School safety assessments can be incredibly valuable, but only if school leaders fully understand what comes with them.
School districts invest significant financial resources each year to protect students and staff. It’s common to bring in outside consultants to conduct safety and security assessments, resulting in detailed written reports that identify vulnerabilities and provide recommendations.
But here’s the critical issue: That report doesn’t just sit on your desk; it can sit in a courtroom.
Once a written assessment is produced, it becomes a discoverable document in civil litigation, whether you’re a public or private school. That means every identified vulnerability and every recommendation may be scrutinized after a safety and/or security incident.
This is where leadership matters.
Every district operates within a unique political landscape and community “appetite” for safety measures. Not every recommendation will be easy, or even feasible to implement. But accepting a written report without a clear intention to act introduces risk.
If recommendations are ignored, significantly delayed, or selectively implemented without rationale, districts may face difficult questions:

Why was this known risk not addressed?

What prevented action?

Could this have mitigated the incident?
A report placed on a shelf can quickly become a liability.
The expectation should be clear from the start:

Are we prepared to act on what we learn?

Can we prioritize and phase in recommendations over time?

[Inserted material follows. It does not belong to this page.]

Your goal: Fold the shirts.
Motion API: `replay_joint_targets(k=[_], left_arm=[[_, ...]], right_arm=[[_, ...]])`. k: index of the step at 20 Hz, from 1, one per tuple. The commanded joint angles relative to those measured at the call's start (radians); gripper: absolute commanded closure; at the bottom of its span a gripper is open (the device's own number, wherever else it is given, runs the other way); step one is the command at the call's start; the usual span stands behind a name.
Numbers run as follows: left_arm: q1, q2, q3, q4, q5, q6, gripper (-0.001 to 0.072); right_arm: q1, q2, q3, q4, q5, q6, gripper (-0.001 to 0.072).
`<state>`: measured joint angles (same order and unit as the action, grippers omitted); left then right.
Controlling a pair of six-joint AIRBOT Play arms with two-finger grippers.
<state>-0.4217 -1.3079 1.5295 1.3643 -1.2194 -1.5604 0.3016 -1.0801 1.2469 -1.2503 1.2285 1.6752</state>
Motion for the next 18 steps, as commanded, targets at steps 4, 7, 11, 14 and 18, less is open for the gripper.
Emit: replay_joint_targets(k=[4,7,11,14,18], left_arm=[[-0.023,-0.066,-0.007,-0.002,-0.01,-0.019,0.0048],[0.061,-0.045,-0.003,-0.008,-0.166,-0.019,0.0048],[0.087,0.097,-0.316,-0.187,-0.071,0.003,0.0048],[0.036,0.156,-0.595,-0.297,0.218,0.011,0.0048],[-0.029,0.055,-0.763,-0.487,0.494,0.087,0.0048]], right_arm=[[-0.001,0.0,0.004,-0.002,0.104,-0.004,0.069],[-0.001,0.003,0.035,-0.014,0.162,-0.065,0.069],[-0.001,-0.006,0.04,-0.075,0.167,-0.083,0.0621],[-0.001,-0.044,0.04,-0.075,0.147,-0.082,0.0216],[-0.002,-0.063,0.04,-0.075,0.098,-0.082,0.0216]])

Can we justify our decisions, both actions and inactions, under scrutiny?
From a risk management perspective, the goal isn’t perfection, it’s defensibility through thoughtful, documented decision-making and continuous improvement.
After more than two decades in K–12 school risk management, one principle stands out: If there is no intention, or realistic ability, to implement the recommendations, reconsider whether a formal written safety and/or security assessment report is the right approach.
We hear that school safety is not about checking a box. That is true. It’s about aligning resources, leadership, and community expectations with a safety and security plan you are willing and able to stand behind.